Tingkatan Manusia Disaat Musibah
Assalamualaikum Warahmatullahi Wabarakatuh
Para ulama menyebutkan bahwa saat musibah terjadi, manusia meiliki empat tingkatan, yaitu :
Tingkatan Pertama, yaitu sabar; Ini hukumnya wajib
Tingkata Kedua, yaitu reala; hukumnya sunnah menurut pendapat yang paling kuat. Bedanya sabar dan rela adalah bahwa seorang penyabar terbiasa merasakan pahitnya kesabaran, dan apa yang terjadi membuatnya menderita. Akan tetapi, ia tetap menahan dirinya untuk tidak mengaduh atau mengeluh. Adapun orang yang rela, sebuah musibah terasa dingin dalam hatinya dan ia tidak lagi merasakan pahitnya kesabaran. Seorang yang rela kondisinya lebih sempurna daripada seorang penyabar.
Tingkatan Ketiga, syukur; yaitu bersyukur kepada Allah Subhanahu wata’ala atas musibah yang ditimpakan kepadanya. Jika ada orang yang bertanya, “Bagaimana seorang bersyukur atas musibah yang dideritanya ?”. Jawabnya, bersyukur atas musibah bisa dilakukan dengan berbagai cara.
Pertama, membandingkan musibah itu dengan musibah lain yang lebih besar. Bila sesorang membandingkan musibah dunia dengan musibah agama, niscaya musibah dunia akan terasa lebih ringan baginya. Dengan demikian, ia akan bersyukur kepada Allah, sebab Allah tidak menimpakan musibah yang lebih berat kepadanya.
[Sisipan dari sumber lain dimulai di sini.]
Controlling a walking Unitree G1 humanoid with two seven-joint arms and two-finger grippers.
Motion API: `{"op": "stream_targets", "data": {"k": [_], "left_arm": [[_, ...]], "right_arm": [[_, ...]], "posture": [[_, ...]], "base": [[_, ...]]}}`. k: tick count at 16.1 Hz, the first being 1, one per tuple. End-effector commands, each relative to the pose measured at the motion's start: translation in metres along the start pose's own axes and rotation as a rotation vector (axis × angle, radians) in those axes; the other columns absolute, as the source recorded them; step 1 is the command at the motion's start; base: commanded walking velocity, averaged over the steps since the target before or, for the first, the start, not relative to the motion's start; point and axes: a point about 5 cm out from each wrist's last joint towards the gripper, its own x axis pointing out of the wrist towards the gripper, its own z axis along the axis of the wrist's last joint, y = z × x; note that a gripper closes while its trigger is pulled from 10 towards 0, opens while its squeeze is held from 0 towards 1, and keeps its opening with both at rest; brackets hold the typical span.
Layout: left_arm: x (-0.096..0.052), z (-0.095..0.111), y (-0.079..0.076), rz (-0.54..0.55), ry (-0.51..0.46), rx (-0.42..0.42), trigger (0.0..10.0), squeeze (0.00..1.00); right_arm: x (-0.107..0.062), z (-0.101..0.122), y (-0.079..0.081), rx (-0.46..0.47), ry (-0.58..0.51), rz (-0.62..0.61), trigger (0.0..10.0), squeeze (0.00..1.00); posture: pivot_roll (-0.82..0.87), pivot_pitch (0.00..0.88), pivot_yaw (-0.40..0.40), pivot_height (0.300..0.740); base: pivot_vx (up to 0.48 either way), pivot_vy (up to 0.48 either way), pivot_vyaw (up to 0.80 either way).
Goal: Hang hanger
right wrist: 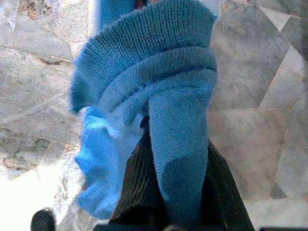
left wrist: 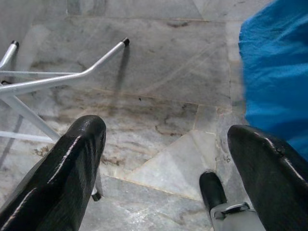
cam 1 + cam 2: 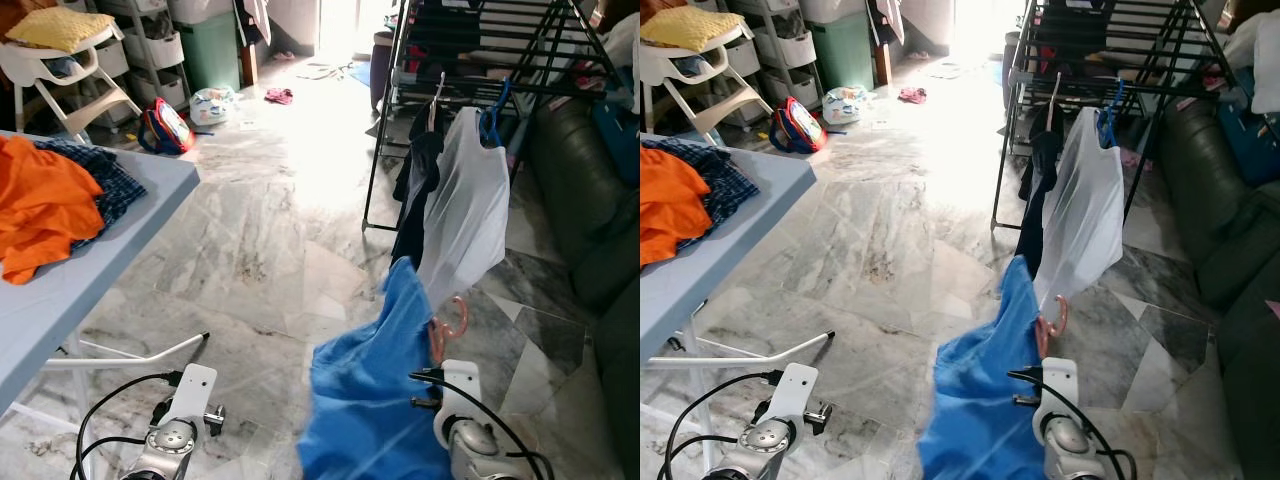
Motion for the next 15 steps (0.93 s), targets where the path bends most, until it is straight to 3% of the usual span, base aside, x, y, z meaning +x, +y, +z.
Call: {"op": "stream_targets", "data": {"k": [1, 7, 15], "left_arm": [[0.0, -0.002, -0.001, -0.001, 0.014, 0.008, 10.0, 0.0], [0.0, 0.0, -0.002, 0.003, 0.011, 0.06, 10.0, 0.0], [-0.001, -0.007, 0.005, 0.027, 0.015, 0.078, 10.0, 0.0]], "right_arm": [[0.0, 0.0, -0.003, 0.029, 0.017, -0.021, 10.0, 0.0], [0.0, -0.005, 0.007, -0.056, 0.051, 0.021, 10.0, 0.0], [-0.002, -0.014, 0.003, -0.072, 0.086, 0.02, 10.0, 0.0]], "posture": [[0.06, 0.024, -0.025, 0.74], [0.07, 0.025, 0.0, 0.74], [0.06, 0.023, -0.006, 0.74]], "base": [[0.0, 0.0, 0.0], [0.0, 0.0, 0.0], [0.0, 0.0, 0.0]]}}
Kedua, menanti pahala atas musibah yang dialaminya. Setiap kali musibah itu semakin berat dimatanya, ia menganggap bahwa pahalanya akan semakin besar.
Para ulama suka menceritakan beberapa wanita ahli ibadah yang sering dilanda musibah. Diwajah mereka tidak tampak kepanikan atau keluhan sedikitpun. Ketika kepada mereka ditanyakan hal tersebut, mereka menjawab, “Manisnya pahala dari musibah ini membuatku melupakan pahitnya kesabaran dalam menghadapinya”.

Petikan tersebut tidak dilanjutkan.